5 alla rinuncia a Gud. L'islandese è uno dei veri misteri della stagione gigliata. Il feeling con Palladino non è totale e ci sta, ma la domanda resta sempre la stessa: questa squadra può permettersi di lasciarlo in panchina in match vitali come quello dell'Olimpico? Quando è entrato non è stato devastante, è vero, resta però il fatto che l'ex Genoa può diventare decisivo a ogni pallone che tocca. E regge poco anche la tesi che è stato preservato per giovedì: prima della gara di ieri, non era ancora il momento di dare priorità a un obiettivo.

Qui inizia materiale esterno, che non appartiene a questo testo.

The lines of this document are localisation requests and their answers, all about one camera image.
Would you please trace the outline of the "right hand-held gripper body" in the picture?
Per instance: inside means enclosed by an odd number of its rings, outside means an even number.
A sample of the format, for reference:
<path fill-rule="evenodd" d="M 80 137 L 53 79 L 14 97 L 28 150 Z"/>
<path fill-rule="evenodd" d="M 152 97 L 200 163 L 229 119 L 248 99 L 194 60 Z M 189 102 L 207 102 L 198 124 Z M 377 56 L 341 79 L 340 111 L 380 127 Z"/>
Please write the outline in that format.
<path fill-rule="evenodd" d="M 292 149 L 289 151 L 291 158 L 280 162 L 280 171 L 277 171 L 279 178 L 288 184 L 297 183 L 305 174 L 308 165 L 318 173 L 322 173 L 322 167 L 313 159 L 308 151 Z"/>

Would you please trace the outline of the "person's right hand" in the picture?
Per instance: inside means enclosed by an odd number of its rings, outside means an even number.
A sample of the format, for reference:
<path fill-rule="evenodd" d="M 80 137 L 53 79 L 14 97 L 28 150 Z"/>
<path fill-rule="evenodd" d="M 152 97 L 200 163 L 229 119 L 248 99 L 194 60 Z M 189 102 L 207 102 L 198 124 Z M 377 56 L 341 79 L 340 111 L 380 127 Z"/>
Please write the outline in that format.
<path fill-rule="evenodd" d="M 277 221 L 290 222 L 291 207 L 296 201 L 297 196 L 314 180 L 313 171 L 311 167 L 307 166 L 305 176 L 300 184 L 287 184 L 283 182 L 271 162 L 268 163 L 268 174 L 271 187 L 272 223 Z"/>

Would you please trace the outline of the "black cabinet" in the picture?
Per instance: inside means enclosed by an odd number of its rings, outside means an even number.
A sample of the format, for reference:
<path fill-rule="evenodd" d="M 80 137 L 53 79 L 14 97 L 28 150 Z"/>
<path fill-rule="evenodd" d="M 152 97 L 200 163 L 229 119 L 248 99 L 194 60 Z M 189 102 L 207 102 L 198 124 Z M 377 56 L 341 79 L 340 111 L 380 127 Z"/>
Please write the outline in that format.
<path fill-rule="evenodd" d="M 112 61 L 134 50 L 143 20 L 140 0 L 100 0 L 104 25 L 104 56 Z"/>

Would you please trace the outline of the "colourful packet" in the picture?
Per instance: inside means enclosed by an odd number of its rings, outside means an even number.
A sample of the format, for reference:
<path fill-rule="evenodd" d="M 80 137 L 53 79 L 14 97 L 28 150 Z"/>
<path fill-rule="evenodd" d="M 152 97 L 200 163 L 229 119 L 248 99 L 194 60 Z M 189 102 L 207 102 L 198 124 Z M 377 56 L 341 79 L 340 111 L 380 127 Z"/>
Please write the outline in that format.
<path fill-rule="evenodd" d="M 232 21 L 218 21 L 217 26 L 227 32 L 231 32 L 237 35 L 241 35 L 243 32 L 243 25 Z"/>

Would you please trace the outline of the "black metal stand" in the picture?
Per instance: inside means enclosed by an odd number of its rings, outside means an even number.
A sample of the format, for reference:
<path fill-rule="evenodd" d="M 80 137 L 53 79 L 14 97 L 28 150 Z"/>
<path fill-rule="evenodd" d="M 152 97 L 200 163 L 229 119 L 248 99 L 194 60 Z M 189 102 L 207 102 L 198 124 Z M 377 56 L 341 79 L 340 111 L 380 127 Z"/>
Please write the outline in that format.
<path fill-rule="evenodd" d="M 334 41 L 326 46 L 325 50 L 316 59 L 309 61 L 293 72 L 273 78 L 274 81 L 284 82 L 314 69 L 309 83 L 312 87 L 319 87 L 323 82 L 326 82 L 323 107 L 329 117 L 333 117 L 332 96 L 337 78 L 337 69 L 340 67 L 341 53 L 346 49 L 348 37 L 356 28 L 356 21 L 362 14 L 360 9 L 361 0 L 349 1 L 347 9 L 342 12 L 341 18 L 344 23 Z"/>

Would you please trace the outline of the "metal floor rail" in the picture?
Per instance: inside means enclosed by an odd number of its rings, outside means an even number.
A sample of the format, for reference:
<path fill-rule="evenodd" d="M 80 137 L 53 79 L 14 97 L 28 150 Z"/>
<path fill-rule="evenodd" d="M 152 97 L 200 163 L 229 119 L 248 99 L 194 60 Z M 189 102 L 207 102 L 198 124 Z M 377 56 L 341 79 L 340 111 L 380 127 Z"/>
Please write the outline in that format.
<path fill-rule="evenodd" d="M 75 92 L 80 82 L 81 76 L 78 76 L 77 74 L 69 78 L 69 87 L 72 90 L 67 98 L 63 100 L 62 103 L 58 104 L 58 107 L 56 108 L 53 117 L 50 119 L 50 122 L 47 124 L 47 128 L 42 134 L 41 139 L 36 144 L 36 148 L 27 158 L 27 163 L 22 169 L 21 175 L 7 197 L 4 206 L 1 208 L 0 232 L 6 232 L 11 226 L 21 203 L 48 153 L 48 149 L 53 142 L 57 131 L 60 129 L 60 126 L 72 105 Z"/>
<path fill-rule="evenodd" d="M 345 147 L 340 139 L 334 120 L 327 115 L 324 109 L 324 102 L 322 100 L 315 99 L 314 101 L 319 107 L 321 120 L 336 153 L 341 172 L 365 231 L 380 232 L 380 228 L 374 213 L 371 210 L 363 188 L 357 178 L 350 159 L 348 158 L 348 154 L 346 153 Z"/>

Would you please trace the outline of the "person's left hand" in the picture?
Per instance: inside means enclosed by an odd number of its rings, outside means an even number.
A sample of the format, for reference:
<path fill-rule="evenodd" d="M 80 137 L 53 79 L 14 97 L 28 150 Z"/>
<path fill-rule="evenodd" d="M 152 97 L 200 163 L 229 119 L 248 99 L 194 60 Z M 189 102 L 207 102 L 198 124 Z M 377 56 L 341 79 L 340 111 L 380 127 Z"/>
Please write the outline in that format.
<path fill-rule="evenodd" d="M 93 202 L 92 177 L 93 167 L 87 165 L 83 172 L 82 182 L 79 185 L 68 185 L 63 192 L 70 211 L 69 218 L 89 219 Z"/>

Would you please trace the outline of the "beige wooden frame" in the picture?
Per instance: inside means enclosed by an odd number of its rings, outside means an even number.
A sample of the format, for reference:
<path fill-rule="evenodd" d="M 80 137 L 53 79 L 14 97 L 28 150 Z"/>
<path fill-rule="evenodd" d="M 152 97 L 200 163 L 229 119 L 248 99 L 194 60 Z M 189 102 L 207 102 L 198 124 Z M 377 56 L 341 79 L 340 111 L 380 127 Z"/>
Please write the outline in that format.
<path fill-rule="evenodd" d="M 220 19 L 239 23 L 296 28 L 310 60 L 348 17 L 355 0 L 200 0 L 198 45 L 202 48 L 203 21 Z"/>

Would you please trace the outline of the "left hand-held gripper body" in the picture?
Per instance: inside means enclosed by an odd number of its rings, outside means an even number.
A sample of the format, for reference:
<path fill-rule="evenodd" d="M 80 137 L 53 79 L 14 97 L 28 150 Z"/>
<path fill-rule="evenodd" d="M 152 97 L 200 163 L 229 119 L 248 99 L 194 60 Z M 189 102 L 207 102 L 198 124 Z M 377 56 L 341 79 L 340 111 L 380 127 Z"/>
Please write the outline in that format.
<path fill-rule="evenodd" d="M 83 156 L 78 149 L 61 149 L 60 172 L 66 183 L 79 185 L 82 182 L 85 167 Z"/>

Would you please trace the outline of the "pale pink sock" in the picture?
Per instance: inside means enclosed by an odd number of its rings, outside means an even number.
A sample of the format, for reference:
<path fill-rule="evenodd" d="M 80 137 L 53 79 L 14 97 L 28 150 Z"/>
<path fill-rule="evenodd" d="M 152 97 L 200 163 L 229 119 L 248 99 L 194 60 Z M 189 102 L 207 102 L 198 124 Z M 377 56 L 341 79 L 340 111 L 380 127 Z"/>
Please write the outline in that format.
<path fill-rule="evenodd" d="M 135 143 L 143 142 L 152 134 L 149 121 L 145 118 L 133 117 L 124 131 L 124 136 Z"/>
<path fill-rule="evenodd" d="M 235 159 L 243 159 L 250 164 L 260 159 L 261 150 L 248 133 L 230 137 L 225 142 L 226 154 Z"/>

7 alle parate di Svilar. Di fronte a un totem del ruolo come De Gea, il belga naturalizzato serbo ha sfornato cinque interventi decisivi. Magari nessuno particolarmente appariscente ma tutti dal quoziente di difficoltà piuttosto elevato. Ha ipnotizzato Kean e quest'anno nessun altro portiere ci è riuscito, ma la parata più bella è stata forse quella di piede sul tiro di Mandragora. Venticinque anni, il futuro non può che essere suo.
8 al cuore di Bove. E' davvero "più forte di un destino avverso", come recitava lo striscione apparso in tribuna all'Olimpico in onore dell'ex centrocampista giallorosso. Che deve "continuare a sognare" per citare un altro vessillo, esposto dalla Sud. L'abbraccio collettivo degli oltre 63.000 romanisti a Edo è stato struggente, ogni applauso che si è preso, meritato. Pur di restare nel calcio ha accettato di entrare nello staff tecnico di Palladino e ora chiama Nunziata per farsi portare all'Europeo Under 21. La Federazione gli inventi subito un ruolo, è il minimo.